=== Given data ===
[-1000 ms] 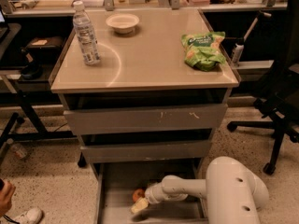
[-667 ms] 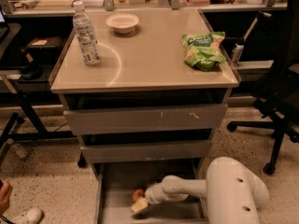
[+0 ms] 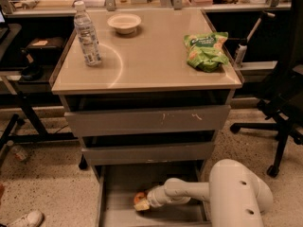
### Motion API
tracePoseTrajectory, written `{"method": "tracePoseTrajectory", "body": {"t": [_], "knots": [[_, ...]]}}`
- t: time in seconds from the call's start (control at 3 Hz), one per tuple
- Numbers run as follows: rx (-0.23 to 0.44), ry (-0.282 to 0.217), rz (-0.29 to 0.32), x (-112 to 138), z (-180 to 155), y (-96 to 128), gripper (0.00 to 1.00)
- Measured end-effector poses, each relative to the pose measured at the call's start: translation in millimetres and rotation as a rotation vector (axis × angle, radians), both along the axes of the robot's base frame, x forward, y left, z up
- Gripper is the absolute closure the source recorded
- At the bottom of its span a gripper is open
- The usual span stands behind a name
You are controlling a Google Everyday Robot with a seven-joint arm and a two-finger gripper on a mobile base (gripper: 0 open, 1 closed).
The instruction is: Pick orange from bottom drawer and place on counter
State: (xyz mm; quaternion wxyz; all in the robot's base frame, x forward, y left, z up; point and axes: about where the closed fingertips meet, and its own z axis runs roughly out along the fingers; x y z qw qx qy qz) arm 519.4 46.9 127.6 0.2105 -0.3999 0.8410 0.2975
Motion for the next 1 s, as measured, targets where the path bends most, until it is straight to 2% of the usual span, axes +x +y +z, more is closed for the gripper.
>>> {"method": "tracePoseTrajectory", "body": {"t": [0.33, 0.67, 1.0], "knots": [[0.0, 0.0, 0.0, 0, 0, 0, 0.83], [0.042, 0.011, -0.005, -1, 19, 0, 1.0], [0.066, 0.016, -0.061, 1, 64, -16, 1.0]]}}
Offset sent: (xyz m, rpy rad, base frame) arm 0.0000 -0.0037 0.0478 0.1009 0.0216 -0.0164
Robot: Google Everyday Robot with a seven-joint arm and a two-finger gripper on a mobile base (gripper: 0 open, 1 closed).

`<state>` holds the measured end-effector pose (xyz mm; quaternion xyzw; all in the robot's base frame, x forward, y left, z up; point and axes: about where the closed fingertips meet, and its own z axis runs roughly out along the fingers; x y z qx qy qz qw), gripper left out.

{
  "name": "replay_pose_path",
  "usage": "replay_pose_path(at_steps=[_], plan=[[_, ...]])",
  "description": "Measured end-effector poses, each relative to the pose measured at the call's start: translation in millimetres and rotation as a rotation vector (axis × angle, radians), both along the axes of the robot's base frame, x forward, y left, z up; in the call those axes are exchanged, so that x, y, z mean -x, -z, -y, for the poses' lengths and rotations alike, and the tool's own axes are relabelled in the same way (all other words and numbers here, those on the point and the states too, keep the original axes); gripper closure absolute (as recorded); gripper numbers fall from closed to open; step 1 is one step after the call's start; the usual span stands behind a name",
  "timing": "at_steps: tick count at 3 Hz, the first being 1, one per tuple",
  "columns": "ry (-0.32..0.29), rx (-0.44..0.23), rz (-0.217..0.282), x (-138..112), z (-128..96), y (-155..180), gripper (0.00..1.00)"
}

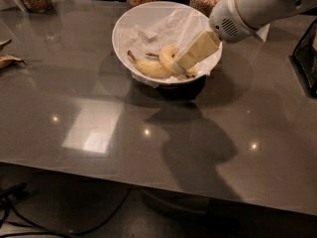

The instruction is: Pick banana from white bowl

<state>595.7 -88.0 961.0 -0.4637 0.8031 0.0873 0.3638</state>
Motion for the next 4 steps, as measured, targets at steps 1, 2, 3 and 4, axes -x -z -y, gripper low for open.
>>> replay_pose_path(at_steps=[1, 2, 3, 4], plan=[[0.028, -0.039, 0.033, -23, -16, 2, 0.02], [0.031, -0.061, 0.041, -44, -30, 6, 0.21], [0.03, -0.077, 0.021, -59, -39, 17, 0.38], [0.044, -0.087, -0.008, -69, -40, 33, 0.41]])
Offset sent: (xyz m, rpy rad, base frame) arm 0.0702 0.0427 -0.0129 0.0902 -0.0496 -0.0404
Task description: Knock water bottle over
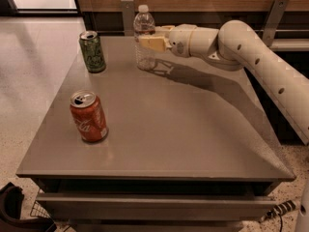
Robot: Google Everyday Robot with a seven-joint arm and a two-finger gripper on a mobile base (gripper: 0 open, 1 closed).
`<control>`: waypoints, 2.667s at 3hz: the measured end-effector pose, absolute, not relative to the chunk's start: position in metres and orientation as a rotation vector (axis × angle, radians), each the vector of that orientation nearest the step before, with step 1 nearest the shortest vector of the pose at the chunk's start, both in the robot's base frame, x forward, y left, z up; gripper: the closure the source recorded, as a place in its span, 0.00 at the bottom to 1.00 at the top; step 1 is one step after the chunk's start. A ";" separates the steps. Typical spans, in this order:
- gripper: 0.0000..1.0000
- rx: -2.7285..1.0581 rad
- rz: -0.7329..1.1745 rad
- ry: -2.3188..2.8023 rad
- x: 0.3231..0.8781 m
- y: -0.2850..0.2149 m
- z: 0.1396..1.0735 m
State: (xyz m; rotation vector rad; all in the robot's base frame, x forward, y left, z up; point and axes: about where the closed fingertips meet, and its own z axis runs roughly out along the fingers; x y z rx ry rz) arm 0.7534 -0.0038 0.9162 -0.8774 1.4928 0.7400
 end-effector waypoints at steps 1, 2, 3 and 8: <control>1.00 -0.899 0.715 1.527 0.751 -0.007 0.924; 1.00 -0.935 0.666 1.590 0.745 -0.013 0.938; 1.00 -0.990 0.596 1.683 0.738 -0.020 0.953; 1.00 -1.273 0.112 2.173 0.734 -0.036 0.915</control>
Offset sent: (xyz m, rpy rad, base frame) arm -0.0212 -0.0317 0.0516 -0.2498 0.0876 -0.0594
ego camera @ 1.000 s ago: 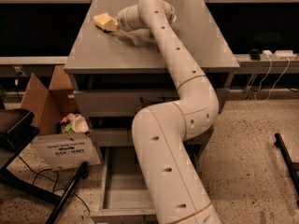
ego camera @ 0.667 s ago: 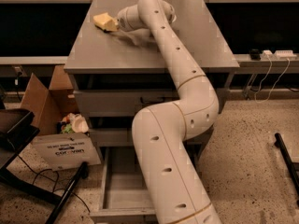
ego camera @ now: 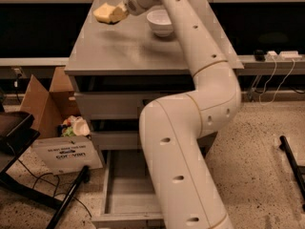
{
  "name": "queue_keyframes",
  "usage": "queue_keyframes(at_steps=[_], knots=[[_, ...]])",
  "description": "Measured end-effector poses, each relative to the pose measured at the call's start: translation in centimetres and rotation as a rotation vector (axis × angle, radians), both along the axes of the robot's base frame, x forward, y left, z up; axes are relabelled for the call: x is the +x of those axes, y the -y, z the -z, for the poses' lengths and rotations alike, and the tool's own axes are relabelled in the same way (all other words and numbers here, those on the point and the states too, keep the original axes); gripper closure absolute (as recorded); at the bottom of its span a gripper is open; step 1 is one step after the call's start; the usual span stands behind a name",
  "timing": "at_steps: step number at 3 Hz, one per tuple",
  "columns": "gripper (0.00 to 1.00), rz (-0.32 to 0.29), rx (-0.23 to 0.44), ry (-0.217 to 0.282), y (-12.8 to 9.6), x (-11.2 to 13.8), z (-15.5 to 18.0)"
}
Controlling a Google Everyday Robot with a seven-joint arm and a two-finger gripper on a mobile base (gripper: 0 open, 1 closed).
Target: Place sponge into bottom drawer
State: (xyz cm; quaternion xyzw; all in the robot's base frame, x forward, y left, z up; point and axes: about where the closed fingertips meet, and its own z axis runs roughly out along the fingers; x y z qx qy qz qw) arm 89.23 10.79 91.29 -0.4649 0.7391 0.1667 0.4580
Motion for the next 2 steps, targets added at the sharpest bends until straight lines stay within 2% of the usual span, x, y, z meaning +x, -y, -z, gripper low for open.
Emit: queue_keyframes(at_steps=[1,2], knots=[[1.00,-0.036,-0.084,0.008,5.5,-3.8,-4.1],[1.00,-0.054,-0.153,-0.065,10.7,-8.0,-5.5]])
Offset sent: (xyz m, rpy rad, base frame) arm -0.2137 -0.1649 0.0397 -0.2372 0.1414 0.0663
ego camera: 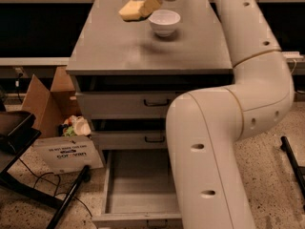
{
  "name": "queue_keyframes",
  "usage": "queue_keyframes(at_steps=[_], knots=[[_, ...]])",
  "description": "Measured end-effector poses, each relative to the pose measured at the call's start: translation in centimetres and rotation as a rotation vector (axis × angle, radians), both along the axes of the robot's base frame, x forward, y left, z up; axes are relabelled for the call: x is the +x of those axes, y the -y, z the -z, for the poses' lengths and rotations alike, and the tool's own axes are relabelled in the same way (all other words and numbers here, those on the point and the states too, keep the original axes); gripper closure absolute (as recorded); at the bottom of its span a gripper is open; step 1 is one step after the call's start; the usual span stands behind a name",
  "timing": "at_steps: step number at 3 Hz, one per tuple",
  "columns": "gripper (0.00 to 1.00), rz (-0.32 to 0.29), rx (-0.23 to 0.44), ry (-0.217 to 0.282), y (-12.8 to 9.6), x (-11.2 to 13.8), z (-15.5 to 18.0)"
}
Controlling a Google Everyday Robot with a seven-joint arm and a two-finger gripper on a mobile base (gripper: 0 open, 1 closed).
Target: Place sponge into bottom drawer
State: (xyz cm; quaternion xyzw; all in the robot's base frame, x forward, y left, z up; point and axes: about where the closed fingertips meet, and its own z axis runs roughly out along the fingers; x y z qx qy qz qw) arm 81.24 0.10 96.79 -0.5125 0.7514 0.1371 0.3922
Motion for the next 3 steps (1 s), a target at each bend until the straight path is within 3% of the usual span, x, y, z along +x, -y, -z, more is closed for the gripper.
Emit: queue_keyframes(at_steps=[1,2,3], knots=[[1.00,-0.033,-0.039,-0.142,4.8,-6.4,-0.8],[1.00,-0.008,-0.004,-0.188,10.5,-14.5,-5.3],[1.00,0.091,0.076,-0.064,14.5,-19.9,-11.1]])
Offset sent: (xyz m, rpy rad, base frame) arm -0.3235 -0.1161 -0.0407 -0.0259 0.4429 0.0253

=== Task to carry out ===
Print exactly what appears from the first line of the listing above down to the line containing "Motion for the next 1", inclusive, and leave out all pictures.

=== Written reply ===
[-1000 ms] 
[-667 ms] 
[+0 ms] 
### Motion API
tracePoseTrajectory, written `{"method": "tracePoseTrajectory", "body": {"t": [_], "knots": [[_, ...]]}}`
- t: time in seconds from the call's start (control at 3 Hz), one per tuple
- Numbers run as follows: rx (-0.23 to 0.44), ry (-0.282 to 0.217), rz (-0.29 to 0.32), x (-112 to 138), z (-180 to 155), y (-96 to 128), gripper (0.00 to 1.00)
- Measured end-effector poses, each relative to the pose measured at the call's start: translation in millimetres and rotation as a rotation vector (axis × angle, radians), both along the axes of the robot's base frame, x forward, y left, z up
- Gripper is the absolute closure the source recorded
- At the bottom of its span a gripper is open
- The usual span stands behind a name
You are controlling a Google Everyday Robot with a seven-joint arm and a two-finger gripper on a mobile base (gripper: 0 open, 1 closed).
The instruction is: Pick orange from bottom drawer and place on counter
State: (xyz mm; quaternion wxyz; all in the robot's base frame, x forward, y left, z up; point and axes: about where the closed fingertips meet, and its own z axis runs roughly out along the fingers; x y z qw qx qy qz) arm 519.4 46.9 127.6 0.2105 -0.3999 0.8410 0.2975
Motion for the next 1 s, as measured, targets where the path bends most, until it is straight to 2% of the usual span, axes +x +y +z, more is closed for the gripper.

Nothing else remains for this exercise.